In reaction to the cautions and concerns, here only briefly summarized, there are some today who believe that there should never be any small groups used in a Lutheran congregation. On the other hand, there are many who, like me, believe that an effective small group program can be used in a faithful Lutheran congregations, but it does require careful pastoral care and diligent teaching and supervision, and the use of orthodox, confessionally Lutheran materials in the small groups. What would this look like in a Lutheran congregation? Here is but one scenario: A pastor organizes a program of study of a book of the Bible, or organizes a comprehensive walk through a doctrinal topic, or series of topics, or the Lutheran Confessions. He identifies lay leaders in his congregation who can be entrusted with teaching responsibilities and he works closely with these men to train them and help them understand the content, the goals, the purpose and the objective of the curriculum that will be put into place in the congregation. The program meets in a large group format once a week, or whenever is deemed most appropriate. The pastor leads the large group session, teaching the major content of the week’s lesson. Laity then meet in small groups between sessions to go over the material and to explore and study the given week’s curriculum, with carefully prepared study questions and discussion guides. They do so in these groups with a lay leader appointed and taught carefully by the pastor. I see this as a helpful and workable way of using small groups in a Lutheran congregation. Now, having said this, I want to make it clear that I do not believe there is any essential need for small group Bible studies. I reject the idea that studying the Scriptures in a “small group” is somehow “better” in, any meaningful theological sense, than a large Bible study in the congregation.

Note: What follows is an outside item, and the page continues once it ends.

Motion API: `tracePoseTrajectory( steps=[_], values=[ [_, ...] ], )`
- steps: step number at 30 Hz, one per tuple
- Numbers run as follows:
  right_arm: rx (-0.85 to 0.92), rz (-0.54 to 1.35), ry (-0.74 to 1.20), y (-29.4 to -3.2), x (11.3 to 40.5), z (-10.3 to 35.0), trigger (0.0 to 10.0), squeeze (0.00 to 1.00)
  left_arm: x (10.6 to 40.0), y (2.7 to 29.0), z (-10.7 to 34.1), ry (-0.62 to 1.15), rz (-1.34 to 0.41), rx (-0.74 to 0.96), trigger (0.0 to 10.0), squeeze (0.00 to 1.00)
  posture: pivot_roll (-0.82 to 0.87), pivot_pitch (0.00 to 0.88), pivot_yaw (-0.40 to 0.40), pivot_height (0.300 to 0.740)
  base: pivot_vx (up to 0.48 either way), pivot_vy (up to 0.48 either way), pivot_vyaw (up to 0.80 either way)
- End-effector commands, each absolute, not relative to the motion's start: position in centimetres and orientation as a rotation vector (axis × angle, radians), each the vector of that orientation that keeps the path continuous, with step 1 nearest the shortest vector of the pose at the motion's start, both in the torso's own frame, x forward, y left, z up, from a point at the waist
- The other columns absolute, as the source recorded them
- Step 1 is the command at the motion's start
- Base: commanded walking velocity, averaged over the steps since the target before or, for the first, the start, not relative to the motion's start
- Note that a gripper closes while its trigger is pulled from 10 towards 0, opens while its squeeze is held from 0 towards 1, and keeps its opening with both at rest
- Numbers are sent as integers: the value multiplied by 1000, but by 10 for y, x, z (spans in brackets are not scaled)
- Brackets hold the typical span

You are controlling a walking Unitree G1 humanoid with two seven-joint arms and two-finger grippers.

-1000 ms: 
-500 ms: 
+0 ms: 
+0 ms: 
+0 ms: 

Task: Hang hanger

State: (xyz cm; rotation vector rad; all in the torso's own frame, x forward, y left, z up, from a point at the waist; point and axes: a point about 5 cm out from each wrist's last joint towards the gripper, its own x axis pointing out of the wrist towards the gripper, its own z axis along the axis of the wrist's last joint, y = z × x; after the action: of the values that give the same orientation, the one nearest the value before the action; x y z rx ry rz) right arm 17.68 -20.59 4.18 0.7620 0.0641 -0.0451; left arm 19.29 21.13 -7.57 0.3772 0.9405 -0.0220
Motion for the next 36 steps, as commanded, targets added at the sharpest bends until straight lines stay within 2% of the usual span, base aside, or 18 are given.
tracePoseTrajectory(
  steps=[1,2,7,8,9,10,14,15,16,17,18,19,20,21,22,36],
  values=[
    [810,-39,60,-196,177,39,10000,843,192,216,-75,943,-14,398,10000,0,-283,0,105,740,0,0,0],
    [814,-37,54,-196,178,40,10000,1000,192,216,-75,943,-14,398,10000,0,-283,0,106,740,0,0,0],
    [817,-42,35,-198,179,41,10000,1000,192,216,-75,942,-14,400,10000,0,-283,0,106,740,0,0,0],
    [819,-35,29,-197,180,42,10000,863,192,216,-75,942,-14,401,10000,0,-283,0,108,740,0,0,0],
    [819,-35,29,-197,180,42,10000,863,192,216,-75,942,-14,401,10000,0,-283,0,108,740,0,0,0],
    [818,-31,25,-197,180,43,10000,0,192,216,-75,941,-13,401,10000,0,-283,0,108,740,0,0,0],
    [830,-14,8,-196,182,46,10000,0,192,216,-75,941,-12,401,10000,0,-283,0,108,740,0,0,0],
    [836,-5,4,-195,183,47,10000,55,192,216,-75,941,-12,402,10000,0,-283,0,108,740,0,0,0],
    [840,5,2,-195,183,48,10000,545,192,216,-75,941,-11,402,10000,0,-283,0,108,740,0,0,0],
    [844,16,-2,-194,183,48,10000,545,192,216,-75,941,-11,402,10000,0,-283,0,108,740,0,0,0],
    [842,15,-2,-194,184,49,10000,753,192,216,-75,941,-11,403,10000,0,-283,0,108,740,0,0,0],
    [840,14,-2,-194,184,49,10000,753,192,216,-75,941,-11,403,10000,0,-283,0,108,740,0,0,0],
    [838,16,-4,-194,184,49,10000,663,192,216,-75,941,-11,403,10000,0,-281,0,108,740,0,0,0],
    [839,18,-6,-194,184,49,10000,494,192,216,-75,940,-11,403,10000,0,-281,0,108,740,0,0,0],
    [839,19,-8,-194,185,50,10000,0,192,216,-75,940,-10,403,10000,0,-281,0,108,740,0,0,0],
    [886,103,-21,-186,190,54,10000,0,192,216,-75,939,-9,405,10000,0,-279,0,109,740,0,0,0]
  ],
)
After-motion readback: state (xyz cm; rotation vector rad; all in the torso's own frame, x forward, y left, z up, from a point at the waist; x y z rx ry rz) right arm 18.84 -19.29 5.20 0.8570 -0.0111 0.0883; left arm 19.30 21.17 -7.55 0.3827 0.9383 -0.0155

Final Thoughts and Observations
Now, I recognize that there are those who still, for the sake of conscience, believe that there can never be, nor should ever be, any kind of small group program in a Lutheran congregation, for the reasons stated above. I do not agree with this position. I think there can be a responsible use of small groups in a congregation. My major concern is how much, and to what extent, the pastor serves as the chief teacher and how well he trains the lay small group facilitators that may be used, along with what materials are being used. Frankly, there would be no need for any “Bible classes” to begin were we to return to a strong doctrinal and exegetical sermon that lasts 45 minutes or more in our congregations, as was the norm throughout the entire history of the Christian Church, and particularly the Lutheran Church, until only the last thirty or forty years. Now I’ve seen way too many pastors preaching ten minute sermons in order to cram the service of the Lord’s Supper into a sixty minute window of time. How about that for a radical proposal?